CAHAYA YANG TAK PERNAH REDUP

 


CAHAYA YANG TAK PERNAH REDUP

Amalia Dwi Berliyanti

Senja di atas awan yang menggantung, cahaya jingga tampak mempesona di pelupuk mataku. Duduk sendiri di taman sebelah rumah dan dilewati angin sepoi-sepoi yang ramah membuatku mengingat semua kisah yang pernah ada. Merindukan masa indah bersama sahabat. Bersama kita melambungkan impian walau berbeda jalan tapi tetap satu tujuan. Disini aku ingin menuliskan sedikit kisah tentang sahabatku. Jika di podcastku kemarin aku menceritakan tentang sahabat yang bertemu di SMA, dalam rentetan kalimat sederhana ini aku akan menceritakan tentang sahabatku yang sudah ku kenal sejak kecil.

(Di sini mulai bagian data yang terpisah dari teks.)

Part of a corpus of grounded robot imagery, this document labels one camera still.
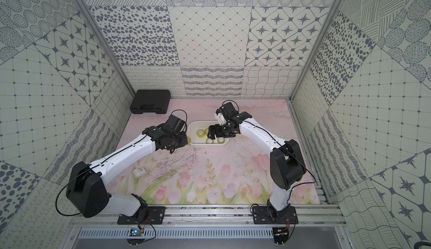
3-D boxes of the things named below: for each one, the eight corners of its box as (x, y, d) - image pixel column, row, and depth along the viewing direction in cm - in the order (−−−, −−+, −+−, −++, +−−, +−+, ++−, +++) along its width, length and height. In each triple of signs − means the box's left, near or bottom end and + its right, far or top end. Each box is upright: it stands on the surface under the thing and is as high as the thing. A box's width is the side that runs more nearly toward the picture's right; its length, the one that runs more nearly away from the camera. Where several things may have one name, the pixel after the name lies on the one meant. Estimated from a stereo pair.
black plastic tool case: (130, 114, 113) (127, 109, 109) (139, 95, 125) (137, 89, 121) (165, 114, 113) (163, 109, 109) (171, 95, 125) (169, 90, 121)

Sosok sahabat yang dari dulu tak pernah berubah. Ia tetap bersikap sama seperti dulu meskipun kita tak lagi di tempat yang sama. Sahabat yang telinganya selalu mendengarkanku, ucapannya selalu menyejukkan hatiku, dan jiwanya selalu ada di sampingku meskipun raga kita terpisah ruang dan waktu.  Sebenarnya sejak kecil kita sudah saling mengenal sebab orang tua kita saling berteman. Namun saat itu hanya sekedar tahu nama dan orangnya. Kemudian, sekitar 6 tahun lalu kita satu SMP dan kelas 7H menjadi saksi awal persahabatan kami. Bagiku memulai persahabatan ternyata cukup mudah, hanya karena nyaman aku sudah bisa menganggap seseorang menjadi sahabatku. Tapi mempertahankan persahabatan yang susah, sebab seringkali terganggu akan adanya orang baru dan jika tidak memiliki ikatan persahabatan yang kuat, maka hancurlah sebuah persahabatan itu.

Aku merasa beruntung bisa bertemu sahabatku yang satu ini. Sahabat yang biasa aku panggil "April". Penggalan nama dari Aprilia Mifta Wulandari. Ia anak yang ramah dan baik hati, tegas dan bisa memahami situasi serta kondisi. Aku mengenal April sebagai teman yang rajin dan suka menolong. Awalnya kami terbiasa bersama hanya karena tugas sekolah sekedar sharing tugas dan PR. Seiring berjalannya waktu aku mulai sadar jika aku merasa cocok bersahabat dengannya. Tuhan seringkali memberi kita permasalahan yang sama dalam kisah yang berbeda. Entah itu masalah sekolah, keluarga, hobi bahkan masalah cinta yang sering membuat semesta bercanda kepada kita.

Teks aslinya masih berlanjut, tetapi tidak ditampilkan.